Please note that this file only provides the textual data and the names of the corresponding images from the official ImageNet training dataset. So you also need to download the ImageNet training set (or at least the corresponding subset of it). Afterwards, you can create the TSV files we used for ImagetNet-Captions training by running:

python scripts/generate_imagenet_captions.py --imagenet_train_path <path/to/imagenet/train>

Creating Domain Mixtures

After we have downloaded both DomainNet and ImageNet-Captions, we can now re-create the domain mixtures from the paper. This can be done using the provided SLURM script. You can either run this script directly in your shell or submit it via SLURM after addressing all the TODOs in the script:

sbatch slurm/subsample-domainnet.sh

By default the script only creates the domain mixtures of our main experiments (e.g., Figure 2). To also create the mixtures for our various interpolation experiments, you can comment out the respective lines in the script. However, please note that creating all TSV indices will take quite a bit of disk space (~20GB).

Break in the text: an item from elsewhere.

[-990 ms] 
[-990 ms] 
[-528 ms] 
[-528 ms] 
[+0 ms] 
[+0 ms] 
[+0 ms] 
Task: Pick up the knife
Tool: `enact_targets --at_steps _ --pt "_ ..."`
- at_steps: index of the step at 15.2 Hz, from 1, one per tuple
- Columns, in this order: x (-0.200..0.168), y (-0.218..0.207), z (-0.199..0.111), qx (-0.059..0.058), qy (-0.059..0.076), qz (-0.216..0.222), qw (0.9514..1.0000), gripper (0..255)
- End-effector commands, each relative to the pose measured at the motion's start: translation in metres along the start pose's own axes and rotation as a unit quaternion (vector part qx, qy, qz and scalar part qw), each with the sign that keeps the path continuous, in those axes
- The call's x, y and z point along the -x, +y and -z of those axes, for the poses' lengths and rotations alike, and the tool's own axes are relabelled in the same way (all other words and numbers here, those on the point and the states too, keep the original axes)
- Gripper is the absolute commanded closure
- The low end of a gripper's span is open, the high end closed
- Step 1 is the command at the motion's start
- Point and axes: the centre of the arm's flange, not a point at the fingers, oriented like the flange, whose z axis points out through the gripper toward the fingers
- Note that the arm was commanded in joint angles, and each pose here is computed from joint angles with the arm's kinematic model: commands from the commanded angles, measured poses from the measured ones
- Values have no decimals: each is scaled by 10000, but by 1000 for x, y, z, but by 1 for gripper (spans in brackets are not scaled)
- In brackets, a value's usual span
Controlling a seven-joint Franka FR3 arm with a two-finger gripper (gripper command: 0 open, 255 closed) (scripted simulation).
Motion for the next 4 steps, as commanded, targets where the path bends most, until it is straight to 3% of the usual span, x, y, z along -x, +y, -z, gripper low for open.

The generated TSV indices adhere to the following naming convetion:

combined-captions-[split]-lso-[domains]-no[testdomain]classes.tsv

where split is either train or val, domains are the first letters of all included domains (e.g., cipqrs if all six domains are included), and testdomain indicates the domain we want to test on (i.e., from which we excluded the 15 test classes). For example, for sketch as the test domain, we would have the following domain mixtures:

combined-captions-train-lso-real-only.tsv (Natural-only, only real images, the same for all test domains)
combined-captions-train-lso-rs-nosketchclasses.tsv (CG low-diversity, only real and sketch domains are included)
combined-captions-train-lso-cipqrs-nosketchclasses.tsv (CG high-diversity, all domains are included)
combined-captions-train-lso-cipqr-nosketchclasses.tsv (Leave-out-domain, all domains except sketch are included)

CC3M / CC12M

If you want to use either of these as a base dataset, please follow the corresponding instructions to download the datasets (CC3M / CC12M). Afterwards, you need to create TSV files for the train and validation splits (e.g., cc3m-train.tsv / cc3m-val.tsv) and put them under data/indices. These files should have the following format:

filepath    title
img_path_1    img_caption_1
img_path_2    img_caption_2
...

Finally, you can merge these base datasets with our domain mixtures like this:

python scripts/merge_ccxm.py --mode cc3m
python scripts/merge_ccxm.py --mode cc12m

Training

CLIP

We used OpenCLIP and SLURM to train our CLIP models. For example, you can run the natural-only experiment like this:

cd deps/open_clip
srun --cpu_bind=v --accel-bind=gn python -u src/training/main.py \
    --train-data "../../data/indices/combined-captions-train-lso-real-only.tsv" \
    --val-data "../../data/indices/combined-captions-val-lso-real-only.tsv" \
    --save-frequency 1 \
    --save-most-recent \
    --report-to tensorboard \
    --lr 0.001 \
    --warmup 500 \
    --batch-size=128 \
    --accum-freq 2 \
    --epochs=32 \
    --workers=6 \
    --model RN50 \
    --seed 0 \
    --local-loss \
    --gather-with-grad \
    --grad-checkpointing \
    --log-every-n-steps 50 \
    --name "clip/RN50-lso-real-only-s0"

Note that we trained our ImageNet-Captions models with an effective batch size of 1024 (i.e., 128 samples per GPU across 4 GPUs and gradient accumulation frequency of 2). Make sure to adjust the batch-size and accum-freq parameters accordingly depending on your setup. See this script for more details. If you do not want to use SLURM, you can also run the training using torchrun. In this case, please refer to the official open_clip documentation for details. Model checkpoints and logs will be stored under deps/open_clip/logs.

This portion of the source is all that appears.